→ What is required
Using the entries below, write out the line with "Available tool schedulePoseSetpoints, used", the line with "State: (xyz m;", and every line in between, exactly as each is written.

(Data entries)
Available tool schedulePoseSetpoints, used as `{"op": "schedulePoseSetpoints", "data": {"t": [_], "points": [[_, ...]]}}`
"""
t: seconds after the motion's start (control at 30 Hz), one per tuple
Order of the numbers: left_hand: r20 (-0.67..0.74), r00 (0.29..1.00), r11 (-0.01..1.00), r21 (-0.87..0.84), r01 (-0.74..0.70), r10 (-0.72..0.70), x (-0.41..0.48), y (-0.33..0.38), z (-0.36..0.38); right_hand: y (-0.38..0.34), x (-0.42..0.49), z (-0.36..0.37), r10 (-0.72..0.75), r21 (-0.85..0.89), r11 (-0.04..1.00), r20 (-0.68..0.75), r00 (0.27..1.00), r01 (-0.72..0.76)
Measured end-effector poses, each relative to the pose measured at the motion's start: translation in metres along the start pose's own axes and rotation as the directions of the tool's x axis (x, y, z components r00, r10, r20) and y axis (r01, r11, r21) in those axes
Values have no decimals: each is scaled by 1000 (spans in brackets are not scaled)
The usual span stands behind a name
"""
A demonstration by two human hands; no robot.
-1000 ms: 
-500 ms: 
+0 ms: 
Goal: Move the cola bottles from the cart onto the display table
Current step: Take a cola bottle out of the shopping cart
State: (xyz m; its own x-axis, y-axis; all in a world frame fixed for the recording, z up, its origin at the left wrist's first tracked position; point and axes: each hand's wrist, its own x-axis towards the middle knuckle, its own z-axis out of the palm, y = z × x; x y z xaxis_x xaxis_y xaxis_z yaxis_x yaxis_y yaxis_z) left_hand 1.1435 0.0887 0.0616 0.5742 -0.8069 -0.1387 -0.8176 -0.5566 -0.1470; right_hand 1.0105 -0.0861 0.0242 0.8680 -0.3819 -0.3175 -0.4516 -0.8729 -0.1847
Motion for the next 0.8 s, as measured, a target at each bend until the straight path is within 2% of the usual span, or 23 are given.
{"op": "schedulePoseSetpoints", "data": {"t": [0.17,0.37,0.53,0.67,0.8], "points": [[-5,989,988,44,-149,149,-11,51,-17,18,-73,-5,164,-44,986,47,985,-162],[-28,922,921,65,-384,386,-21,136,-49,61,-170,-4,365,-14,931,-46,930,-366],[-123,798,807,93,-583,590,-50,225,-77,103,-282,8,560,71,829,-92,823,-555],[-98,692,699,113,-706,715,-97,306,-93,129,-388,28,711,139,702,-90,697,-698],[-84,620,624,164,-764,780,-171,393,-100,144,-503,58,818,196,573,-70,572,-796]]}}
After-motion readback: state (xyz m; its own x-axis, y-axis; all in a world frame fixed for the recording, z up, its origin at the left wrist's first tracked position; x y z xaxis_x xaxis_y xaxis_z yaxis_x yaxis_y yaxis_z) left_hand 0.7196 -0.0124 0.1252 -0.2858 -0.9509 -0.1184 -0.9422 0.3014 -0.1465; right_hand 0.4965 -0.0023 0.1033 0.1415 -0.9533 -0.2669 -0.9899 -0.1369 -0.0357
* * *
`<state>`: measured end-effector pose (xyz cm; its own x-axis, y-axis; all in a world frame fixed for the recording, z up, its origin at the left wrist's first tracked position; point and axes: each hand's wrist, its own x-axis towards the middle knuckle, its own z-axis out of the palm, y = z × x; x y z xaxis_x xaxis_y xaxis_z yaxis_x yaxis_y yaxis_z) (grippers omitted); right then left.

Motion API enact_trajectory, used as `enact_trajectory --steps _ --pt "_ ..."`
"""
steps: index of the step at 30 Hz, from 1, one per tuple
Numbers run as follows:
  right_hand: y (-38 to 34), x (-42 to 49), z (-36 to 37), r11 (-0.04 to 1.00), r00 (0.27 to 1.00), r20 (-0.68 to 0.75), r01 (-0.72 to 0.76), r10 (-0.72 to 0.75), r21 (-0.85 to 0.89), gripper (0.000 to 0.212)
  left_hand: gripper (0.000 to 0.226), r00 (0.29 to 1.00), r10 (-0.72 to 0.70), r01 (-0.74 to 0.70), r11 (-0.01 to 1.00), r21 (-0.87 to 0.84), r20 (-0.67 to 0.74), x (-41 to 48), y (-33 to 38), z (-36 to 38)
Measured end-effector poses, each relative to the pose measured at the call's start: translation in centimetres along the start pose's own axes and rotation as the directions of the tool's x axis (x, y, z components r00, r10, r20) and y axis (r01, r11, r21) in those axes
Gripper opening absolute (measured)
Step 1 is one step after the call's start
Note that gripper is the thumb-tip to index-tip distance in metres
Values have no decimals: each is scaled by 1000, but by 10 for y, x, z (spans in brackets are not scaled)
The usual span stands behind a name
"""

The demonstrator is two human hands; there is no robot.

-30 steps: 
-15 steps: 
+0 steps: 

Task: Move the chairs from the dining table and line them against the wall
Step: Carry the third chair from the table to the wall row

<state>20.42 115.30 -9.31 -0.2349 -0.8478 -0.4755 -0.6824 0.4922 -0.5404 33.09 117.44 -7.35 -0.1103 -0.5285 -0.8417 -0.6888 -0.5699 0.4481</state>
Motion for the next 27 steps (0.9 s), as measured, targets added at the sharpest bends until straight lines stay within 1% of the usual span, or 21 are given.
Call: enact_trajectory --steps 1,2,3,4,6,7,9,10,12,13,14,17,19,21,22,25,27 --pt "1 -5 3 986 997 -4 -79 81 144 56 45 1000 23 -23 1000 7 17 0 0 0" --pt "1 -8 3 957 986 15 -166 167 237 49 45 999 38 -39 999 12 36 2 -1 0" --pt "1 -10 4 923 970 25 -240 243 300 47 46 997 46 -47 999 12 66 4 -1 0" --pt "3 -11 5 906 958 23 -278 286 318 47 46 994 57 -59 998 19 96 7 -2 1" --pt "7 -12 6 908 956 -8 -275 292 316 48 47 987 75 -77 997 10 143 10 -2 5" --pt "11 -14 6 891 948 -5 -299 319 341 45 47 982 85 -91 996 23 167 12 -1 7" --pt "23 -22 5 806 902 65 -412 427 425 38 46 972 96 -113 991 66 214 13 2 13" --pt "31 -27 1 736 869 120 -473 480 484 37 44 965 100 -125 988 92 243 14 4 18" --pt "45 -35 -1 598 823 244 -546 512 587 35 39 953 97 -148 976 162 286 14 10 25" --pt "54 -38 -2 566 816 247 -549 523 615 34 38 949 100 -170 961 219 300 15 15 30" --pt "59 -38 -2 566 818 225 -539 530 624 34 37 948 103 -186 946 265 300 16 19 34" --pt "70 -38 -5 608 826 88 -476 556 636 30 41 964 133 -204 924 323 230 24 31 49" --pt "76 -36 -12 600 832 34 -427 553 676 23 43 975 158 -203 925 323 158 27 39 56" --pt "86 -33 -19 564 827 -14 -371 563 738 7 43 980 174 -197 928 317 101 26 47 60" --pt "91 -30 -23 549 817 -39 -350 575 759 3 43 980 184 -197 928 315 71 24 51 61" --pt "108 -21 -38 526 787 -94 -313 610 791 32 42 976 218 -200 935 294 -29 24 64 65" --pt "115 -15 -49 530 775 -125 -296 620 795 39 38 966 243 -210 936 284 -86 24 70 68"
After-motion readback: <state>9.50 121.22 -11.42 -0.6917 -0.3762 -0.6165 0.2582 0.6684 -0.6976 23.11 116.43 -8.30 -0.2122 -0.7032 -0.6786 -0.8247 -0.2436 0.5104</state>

→ Your response
Available tool schedulePoseSetpoints, used as `{"op": "schedulePoseSetpoints", "data": {"t": [_], "points": [[_, ...]]}}`
"""
t: seconds after the motion's start (control at 30 Hz), one per tuple
Order of the numbers: left_hand: r20 (-0.67..0.74), r00 (0.29..1.00), r11 (-0.01..1.00), r21 (-0.87..0.84), r01 (-0.74..0.70), r10 (-0.72..0.70), x (-0.41..0.48), y (-0.33..0.38), z (-0.36..0.38); right_hand: y (-0.38..0.34), x (-0.42..0.49), z (-0.36..0.37), r10 (-0.72..0.75), r21 (-0.85..0.89), r11 (-0.04..1.00), r20 (-0.68..0.75), r00 (0.27..1.00), r01 (-0.72..0.76)
Measured end-effector poses, each relative to the pose measured at the motion's start: translation in metres along the start pose's own axes and rotation as the directions of the tool's x axis (x, y, z components r00, r10, r20) and y axis (r01, r11, r21) in those axes
Values have no decimals: each is scaled by 1000 (spans in brackets are not scaled)
The usual span stands behind a name
"""
A demonstration by two human hands; no robot.
-1000 ms: 
-500 ms: 
+0 ms: 
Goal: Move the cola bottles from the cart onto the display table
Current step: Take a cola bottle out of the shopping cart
State: (xyz m; its own x-axis, y-axis; all in a world frame fixed for the recording, z up, its origin at the left wrist's first tracked position; point and axes: each hand's wrist, its own x-axis towards the middle knuckle, its own z-axis out of the palm, y = z × x; x y z xaxis_x xaxis_y xaxis_z yaxis_x yaxis_y yaxis_z) left_hand 1.1435 0.0887 0.0616 0.5742 -0.8069 -0.1387 -0.8176 -0.5566 -0.1470; right_hand 1.0105 -0.0861 0.0242 0.8680 -0.3819 -0.3175 -0.4516 -0.8729 -0.1847

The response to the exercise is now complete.